**Task item:** Reproduce the whole listing, keeping every character the same.

**Provided material:**
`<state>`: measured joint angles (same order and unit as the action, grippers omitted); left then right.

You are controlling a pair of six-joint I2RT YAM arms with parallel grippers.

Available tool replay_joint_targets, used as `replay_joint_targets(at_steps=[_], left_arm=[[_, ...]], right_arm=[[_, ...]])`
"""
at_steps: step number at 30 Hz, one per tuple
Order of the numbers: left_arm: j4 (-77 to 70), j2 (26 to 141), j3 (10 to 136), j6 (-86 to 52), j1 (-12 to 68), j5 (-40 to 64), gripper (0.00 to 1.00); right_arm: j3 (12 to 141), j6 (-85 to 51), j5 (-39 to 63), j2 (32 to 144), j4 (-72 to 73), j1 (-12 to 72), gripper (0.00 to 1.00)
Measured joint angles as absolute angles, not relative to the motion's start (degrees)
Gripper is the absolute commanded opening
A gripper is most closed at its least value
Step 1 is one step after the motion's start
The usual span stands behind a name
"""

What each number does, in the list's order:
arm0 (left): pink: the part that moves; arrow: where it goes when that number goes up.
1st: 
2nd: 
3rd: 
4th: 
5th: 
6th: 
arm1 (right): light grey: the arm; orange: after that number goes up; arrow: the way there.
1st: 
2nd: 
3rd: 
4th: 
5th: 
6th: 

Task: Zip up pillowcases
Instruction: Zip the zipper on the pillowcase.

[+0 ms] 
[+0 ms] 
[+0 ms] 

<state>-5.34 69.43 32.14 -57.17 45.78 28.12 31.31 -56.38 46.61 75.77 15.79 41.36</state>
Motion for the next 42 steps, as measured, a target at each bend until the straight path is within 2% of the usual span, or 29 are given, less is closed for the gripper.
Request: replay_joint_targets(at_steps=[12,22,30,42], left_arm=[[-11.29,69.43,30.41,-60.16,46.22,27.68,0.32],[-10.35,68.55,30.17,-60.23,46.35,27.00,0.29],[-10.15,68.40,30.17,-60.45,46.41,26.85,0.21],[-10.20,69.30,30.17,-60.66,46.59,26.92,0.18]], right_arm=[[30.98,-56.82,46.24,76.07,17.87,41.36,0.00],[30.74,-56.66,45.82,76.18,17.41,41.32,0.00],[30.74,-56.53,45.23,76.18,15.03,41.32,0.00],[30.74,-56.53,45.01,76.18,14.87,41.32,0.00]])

**Reply:**
`<state>`: measured joint angles (same order and unit as the action, grippers omitted); left then right.

You are controlling a pair of six-joint I2RT YAM arms with parallel grippers.

Available tool replay_joint_targets, used as `replay_joint_targets(at_steps=[_], left_arm=[[_, ...]], right_arm=[[_, ...]])`
"""
at_steps: step number at 30 Hz, one per tuple
Order of the numbers: left_arm: j4 (-77 to 70), j2 (26 to 141), j3 (10 to 136), j6 (-86 to 52), j1 (-12 to 68), j5 (-40 to 64), gripper (0.00 to 1.00); right_arm: j3 (12 to 141), j6 (-85 to 51), j5 (-39 to 63), j2 (32 to 144), j4 (-72 to 73), j1 (-12 to 72), gripper (0.00 to 1.00)
Measured joint angles as absolute angles, not relative to the motion's start (degrees)
Gripper is the absolute commanded opening
A gripper is most closed at its least value
Step 1 is one step after the motion's start
The usual span stands behind a name
"""

What each number does, in the list's order:
arm0 (left): pink: the part that moves; arrow: where it goes when that number goes up.
1st: 
2nd: 
3rd: 
4th: 
5th: 
6th: 
arm1 (right): light grey: the arm; orange: after that number goes up; arrow: the way there.
1st: 
2nd: 
3rd: 
4th: 
5th: 
6th: 

Task: Zip up pillowcases
Instruction: Zip the zipper on the pillowcase.

[+0 ms] 
[+0 ms] 
[+0 ms] 

<state>-5.34 69.43 32.14 -57.17 45.78 28.12 31.31 -56.38 46.61 75.77 15.79 41.36</state>
Motion for the next 42 steps, as measured, a target at each bend until the straight path is within 2% of the usual span, or 29 are given, less is closed for the gripper.
Request: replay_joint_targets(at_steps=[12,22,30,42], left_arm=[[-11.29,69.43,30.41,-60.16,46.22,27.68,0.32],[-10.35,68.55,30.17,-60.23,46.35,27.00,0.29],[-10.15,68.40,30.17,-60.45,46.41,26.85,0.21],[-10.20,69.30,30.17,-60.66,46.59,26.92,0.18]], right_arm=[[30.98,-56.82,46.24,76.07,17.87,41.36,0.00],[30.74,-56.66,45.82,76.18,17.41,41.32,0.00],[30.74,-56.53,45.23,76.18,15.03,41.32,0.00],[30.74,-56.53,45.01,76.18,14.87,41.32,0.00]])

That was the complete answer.